Die Schuldfrage zu stellen sei, wie einige Follower kommentierten, zynisch und lösungsfern. Ich selbst wage sogar zu behaupten, dass wir in diesem Tweet die Kernproblematik der Inklusion in HH und vielleicht in ganz Deutschland treffen. Ich denke ein Großteil der PädagogInnen lässt sich vielleicht noch auf die behinderten SchülerInnen ein, solange sie zahm sind, nicht stören und man den SchulmitarbeiterInnen irgendeinen „Leitfaden“ in die Hand drückt, wie man mit denen umgehen soll und welchen Stoff man denen anbieten kann/soll. ABER die verhaltensauffälligen, anstrengenden SchülerInnen, die sollen bitteschön irgendwo anders hingehen und erstmal „richtig erzogen“ werden. Die Problematik liegt also darin, dass sich Schule und ihre Akteure aus der Verantwortung ziehen und wieder – wie einst im harten Hamburger Schulstreit – die Schmuddelkind-Karte zücken: prügelnde SchülerInnen in der Klasse.

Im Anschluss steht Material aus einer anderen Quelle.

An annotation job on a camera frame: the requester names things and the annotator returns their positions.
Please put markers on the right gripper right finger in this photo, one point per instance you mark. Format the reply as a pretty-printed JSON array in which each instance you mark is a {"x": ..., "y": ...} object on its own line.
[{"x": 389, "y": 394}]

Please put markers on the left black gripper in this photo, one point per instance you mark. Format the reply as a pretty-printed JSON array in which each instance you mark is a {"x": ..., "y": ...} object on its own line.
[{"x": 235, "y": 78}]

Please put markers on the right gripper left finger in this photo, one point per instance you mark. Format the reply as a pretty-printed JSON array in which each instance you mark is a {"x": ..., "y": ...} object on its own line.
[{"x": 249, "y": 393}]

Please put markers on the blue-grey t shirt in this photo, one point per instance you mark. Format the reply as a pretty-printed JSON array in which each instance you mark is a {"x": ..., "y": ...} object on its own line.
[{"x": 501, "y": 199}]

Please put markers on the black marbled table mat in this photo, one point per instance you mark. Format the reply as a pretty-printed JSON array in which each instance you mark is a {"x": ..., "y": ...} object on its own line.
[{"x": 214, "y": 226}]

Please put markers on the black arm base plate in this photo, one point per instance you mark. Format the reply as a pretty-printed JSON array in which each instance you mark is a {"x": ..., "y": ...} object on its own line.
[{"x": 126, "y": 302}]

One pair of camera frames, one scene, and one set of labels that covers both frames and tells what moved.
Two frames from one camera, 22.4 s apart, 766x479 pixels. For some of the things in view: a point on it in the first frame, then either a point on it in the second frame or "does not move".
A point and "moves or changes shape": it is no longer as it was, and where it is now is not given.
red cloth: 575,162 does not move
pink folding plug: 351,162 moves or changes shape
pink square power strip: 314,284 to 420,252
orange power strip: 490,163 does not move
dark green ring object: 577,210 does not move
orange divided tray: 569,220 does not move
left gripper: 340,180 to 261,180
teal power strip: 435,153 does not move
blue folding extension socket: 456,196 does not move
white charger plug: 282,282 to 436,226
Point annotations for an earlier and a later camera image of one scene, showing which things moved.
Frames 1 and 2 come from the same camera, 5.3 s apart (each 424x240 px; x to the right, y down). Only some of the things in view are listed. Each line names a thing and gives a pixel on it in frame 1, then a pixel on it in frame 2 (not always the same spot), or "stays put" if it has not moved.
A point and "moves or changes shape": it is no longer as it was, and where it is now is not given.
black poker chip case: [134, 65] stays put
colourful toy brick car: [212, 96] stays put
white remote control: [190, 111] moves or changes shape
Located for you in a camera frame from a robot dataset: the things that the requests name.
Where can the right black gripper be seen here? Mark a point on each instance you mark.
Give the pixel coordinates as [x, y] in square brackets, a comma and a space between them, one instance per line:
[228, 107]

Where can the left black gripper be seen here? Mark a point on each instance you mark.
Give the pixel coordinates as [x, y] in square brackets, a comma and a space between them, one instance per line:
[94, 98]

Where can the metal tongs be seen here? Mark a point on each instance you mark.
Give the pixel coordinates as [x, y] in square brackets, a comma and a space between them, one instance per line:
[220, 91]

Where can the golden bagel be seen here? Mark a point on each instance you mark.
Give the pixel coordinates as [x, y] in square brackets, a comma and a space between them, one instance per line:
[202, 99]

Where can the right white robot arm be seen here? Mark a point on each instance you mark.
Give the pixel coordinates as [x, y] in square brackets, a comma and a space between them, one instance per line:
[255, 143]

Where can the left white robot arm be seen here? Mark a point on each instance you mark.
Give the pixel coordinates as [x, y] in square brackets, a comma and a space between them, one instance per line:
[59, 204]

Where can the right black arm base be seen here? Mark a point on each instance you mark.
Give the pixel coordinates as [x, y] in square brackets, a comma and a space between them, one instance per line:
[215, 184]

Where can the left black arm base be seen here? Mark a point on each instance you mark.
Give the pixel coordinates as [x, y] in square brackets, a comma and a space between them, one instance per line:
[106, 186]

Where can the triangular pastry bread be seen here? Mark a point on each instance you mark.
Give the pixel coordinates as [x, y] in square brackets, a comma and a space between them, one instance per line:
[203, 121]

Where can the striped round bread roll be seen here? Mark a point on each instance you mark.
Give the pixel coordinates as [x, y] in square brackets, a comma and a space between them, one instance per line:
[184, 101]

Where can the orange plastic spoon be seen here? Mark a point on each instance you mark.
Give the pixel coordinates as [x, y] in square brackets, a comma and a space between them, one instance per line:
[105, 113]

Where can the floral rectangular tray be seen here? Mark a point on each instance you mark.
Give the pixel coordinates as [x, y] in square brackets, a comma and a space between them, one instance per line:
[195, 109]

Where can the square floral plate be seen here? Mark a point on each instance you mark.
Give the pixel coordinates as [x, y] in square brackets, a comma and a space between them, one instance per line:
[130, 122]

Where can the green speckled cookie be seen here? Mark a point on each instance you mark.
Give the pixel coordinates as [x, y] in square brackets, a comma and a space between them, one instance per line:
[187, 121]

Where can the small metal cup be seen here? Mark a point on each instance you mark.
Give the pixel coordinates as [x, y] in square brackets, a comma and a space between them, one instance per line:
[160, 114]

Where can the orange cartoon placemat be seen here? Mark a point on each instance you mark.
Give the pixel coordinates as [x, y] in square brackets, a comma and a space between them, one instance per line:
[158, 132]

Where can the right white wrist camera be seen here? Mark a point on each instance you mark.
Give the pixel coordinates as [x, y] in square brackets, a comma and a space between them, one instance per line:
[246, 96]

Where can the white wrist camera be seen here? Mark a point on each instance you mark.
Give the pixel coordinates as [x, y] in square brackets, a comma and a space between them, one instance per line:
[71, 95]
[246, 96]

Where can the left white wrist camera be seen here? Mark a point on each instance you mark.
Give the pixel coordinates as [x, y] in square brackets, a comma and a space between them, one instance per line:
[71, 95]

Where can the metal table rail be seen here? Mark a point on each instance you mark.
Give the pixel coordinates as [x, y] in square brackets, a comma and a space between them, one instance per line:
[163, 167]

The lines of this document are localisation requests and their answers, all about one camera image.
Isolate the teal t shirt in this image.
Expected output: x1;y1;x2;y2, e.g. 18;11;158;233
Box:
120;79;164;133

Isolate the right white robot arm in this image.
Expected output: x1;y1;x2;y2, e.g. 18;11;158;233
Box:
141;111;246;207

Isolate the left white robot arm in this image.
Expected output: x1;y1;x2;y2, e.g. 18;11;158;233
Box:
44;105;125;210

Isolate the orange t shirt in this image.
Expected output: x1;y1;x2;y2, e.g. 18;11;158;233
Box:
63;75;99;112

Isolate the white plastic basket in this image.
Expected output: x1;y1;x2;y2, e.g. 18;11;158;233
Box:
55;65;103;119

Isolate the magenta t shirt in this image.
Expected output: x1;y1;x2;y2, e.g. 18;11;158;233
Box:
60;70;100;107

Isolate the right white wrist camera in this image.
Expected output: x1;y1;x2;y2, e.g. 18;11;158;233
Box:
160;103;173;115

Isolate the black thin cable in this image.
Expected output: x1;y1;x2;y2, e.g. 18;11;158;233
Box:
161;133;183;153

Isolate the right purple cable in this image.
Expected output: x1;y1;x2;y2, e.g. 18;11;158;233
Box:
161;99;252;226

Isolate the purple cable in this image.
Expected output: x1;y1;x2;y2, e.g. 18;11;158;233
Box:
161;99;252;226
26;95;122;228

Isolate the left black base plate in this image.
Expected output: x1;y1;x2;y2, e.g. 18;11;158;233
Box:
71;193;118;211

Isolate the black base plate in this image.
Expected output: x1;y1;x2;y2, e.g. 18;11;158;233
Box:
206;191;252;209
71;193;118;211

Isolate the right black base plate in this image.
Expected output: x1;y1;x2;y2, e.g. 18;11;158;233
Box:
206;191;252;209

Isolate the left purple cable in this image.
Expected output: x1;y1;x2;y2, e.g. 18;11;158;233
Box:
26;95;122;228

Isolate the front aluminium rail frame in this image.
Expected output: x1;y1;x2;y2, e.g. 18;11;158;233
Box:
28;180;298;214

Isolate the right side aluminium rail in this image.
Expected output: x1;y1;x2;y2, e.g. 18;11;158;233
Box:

Nein Danke. Systemsprengend, viel zu anstrengend.
Selten haben Eltern von Kindern mit den sogenannten Förderschwerpunkten Lernen oder emotional-soziale Entwicklung die Ressourcen, sich für ihr Kind einzusetzen, für das Recht des Kindes auf chancengleiche Schulbildung zu kämpfen. In diesem einen Fall hatten die Eltern Kraft und Mut, und sofort werden die Geschütze hoch gefahren und die Eltern mit einer völlig unnötigen Schuldfrage konfrontiert, um die es niemals gehen darf.
Stattdessen muss es in der inklusiven Schule grundsätzlich immer um Verantwortung gehen. Verantwortung für jedes einzelne Kind, unabhängig von Herkunft, Geschlecht, Sprache, Religion, Fähigkeiten, Behinderungen oder Aufmerksamkeitsbesonderheiten. Kein einziges Kind darf auf der Strecke bleiben.
Der Schlüssel hierin liegt m.E. darin, diese Verantwortung zu verinnerlichen und Top-Down, also ausgehend von der obersten Organisationsebene, vorzuleben. Das erwarte ich von einem Schulsenator, der schulische Inklusion wirklich ernst nimmt.